With more than two billion people traveling by air every year, the agency said: “An outbreak or epidemic in one part of the world is only a few hours away from becoming an imminent threat somewhere else.”

Therefore, WHO called for renewed efforts to monitor, prevent and control epidemic-prone ailments such as cholera, yellow fever and meningococcal diseases.

It also stressed the need for international assistance to help health workers in poorer countries identify and contain outbreaks of emerging viral diseases such as Ebola and Marburg haemorrhagic fever.

It further warned that global efforts to control infectious diseases have already been “seriously jeopardized” by widespread drug resistance, a consequence of poor medical treatment and misuse of antibiotics.

“Drug resistance is also evident in diarrhoeal diseases, hospital-acquired infections, malaria, meningitis, respiratory tract infections, and sexually transmitted infections, and is emerging in HIV,” the report declared.

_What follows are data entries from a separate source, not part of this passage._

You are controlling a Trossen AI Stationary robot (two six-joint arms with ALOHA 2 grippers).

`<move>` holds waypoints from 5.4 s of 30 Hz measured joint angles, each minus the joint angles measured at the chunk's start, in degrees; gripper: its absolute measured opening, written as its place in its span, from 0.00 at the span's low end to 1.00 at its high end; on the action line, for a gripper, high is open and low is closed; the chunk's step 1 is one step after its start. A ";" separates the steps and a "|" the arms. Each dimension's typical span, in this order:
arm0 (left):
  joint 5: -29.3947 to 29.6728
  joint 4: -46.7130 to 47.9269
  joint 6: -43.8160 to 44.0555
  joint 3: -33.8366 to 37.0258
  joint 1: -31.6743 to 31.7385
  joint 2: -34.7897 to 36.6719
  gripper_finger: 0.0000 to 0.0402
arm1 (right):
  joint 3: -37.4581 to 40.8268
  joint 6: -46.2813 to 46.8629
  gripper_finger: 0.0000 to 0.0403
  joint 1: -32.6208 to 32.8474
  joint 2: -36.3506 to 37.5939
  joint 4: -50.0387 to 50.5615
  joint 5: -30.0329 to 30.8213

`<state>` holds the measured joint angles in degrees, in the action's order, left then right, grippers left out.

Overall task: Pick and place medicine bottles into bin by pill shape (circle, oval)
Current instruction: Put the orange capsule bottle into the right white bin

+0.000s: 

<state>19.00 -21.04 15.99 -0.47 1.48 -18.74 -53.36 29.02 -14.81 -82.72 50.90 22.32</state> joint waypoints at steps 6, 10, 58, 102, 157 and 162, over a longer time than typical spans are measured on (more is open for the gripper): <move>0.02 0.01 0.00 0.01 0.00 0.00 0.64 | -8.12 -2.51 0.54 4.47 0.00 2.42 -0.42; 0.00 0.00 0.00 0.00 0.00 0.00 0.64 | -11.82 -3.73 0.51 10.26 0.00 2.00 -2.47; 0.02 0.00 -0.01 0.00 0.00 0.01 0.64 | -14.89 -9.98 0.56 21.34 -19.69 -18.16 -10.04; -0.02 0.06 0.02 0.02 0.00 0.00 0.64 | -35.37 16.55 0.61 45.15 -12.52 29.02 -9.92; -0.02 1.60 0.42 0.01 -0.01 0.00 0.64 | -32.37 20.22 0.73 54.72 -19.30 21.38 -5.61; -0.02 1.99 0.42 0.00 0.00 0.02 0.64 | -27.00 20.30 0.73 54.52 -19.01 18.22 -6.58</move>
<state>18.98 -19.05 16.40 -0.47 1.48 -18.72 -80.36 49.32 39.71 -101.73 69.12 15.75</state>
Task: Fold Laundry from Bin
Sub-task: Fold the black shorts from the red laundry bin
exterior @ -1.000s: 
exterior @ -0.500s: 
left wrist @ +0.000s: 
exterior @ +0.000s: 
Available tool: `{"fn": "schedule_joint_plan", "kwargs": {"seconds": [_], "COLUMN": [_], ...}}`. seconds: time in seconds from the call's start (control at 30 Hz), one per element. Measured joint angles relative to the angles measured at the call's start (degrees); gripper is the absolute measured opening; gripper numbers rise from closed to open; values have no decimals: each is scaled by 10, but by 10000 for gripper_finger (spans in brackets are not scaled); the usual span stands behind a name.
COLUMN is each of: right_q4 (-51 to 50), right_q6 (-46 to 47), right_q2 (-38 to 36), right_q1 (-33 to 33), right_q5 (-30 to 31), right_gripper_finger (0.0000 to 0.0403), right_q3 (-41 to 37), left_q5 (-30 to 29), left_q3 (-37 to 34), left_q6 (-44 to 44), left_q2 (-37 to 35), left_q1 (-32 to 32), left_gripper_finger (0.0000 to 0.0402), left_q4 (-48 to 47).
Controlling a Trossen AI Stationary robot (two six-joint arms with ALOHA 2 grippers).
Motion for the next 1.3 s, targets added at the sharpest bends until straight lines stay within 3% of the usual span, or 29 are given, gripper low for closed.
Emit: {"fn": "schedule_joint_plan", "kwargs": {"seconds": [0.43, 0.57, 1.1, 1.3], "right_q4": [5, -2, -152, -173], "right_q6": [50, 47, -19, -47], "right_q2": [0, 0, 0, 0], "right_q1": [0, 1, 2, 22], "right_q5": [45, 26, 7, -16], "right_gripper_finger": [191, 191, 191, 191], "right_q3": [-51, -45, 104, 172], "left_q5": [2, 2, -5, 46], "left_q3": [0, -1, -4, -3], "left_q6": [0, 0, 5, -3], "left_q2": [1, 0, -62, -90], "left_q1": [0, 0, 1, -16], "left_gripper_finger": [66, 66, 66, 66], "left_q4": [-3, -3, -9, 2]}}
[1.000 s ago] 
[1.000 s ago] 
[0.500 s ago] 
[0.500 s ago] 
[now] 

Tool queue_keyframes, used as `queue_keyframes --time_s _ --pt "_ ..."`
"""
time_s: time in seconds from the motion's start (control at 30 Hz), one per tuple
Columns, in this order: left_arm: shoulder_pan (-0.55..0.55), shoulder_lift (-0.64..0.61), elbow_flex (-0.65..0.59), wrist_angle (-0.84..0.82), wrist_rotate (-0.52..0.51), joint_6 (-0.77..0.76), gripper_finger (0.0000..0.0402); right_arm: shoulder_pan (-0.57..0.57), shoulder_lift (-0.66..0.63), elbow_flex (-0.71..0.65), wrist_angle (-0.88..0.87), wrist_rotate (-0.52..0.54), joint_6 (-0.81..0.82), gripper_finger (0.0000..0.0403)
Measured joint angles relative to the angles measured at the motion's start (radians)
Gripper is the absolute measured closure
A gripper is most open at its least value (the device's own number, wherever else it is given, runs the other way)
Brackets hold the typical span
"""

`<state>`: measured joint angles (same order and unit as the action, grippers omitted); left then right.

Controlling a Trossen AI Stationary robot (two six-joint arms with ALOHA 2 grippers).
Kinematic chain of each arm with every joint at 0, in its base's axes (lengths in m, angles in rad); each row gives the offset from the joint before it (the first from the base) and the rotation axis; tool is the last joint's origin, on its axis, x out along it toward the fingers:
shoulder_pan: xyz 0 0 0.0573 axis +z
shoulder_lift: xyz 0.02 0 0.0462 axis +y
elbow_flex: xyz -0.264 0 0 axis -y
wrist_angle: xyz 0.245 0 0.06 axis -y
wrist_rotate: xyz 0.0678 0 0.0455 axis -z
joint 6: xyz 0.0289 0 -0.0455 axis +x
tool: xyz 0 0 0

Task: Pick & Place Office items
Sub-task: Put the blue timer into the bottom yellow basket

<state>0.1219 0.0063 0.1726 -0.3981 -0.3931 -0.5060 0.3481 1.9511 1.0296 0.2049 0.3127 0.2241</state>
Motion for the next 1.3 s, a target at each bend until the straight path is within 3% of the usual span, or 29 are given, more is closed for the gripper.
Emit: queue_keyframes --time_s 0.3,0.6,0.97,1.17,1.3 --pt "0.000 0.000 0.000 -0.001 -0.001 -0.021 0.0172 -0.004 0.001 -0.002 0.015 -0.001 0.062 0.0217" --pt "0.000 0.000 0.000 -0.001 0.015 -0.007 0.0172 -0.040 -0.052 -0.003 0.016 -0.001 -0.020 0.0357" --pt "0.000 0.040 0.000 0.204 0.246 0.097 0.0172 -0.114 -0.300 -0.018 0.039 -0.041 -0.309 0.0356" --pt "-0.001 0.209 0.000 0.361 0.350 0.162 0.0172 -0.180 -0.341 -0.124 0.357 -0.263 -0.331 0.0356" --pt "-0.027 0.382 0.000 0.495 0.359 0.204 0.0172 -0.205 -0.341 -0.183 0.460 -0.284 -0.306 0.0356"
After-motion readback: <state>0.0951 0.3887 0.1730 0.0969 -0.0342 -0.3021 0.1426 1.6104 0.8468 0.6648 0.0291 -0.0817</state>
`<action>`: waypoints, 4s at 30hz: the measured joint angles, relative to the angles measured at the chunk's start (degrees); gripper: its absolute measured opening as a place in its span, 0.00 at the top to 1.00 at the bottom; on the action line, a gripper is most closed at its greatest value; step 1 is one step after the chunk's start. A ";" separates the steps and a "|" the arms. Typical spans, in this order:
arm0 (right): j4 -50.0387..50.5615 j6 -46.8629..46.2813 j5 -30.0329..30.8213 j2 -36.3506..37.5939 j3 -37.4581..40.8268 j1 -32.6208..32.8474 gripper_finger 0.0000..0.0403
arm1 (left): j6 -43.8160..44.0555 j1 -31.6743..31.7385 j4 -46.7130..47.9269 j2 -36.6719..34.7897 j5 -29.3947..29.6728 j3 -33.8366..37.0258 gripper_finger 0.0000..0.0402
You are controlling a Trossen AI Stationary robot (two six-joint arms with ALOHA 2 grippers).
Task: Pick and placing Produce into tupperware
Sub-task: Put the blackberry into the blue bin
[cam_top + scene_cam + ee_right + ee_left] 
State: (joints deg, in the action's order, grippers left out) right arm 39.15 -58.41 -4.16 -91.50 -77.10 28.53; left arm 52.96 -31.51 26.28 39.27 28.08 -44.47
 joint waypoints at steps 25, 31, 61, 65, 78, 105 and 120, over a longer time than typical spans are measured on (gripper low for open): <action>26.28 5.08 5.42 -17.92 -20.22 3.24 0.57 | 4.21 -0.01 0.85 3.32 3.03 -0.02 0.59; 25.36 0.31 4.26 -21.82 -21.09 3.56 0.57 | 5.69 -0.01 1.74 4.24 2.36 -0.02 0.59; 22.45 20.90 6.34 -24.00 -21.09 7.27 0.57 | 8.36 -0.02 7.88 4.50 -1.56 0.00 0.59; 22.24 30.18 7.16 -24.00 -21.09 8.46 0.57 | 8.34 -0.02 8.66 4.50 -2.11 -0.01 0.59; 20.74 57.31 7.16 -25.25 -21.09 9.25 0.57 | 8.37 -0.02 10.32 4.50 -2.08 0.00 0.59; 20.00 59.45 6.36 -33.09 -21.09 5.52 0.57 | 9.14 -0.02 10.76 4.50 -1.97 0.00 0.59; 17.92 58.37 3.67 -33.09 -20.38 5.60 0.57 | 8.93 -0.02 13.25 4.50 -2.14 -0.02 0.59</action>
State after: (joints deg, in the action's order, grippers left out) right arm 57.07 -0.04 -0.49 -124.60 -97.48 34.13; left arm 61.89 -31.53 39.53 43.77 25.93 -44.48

On the H5N1 bird flu virus, it feared that the current virus, which has so far infected 321 people, killing 194 of them, could mutate to easy human-to-human transmission.

“Although the H5N1 bird flu virus has not mutated into a form that passes easily between humans, as many scientists had feared, the next influenza pandemic is likely to be of an avian variety and can affect some 1.5 billion people,” the report said.

“The question of a pandemic of influenza from this virus or another avian influenza virus is still a matter of when, not if,” WHO noted.

It therefore, called on all countries to share essential health data, such as virus samples and reports of outbreaks as required under international health rules, to mitigate such risks.

It also said that accidents involving toxic chemicals, nuclear power and other environmental disasters should also be communicated quickly and clearly to minimize public health threats.

“Given today’s universal vulnerability to these threats, better security calls for global solidarity,” WHO Director-General Margaret Chan urged in the preamble to the report.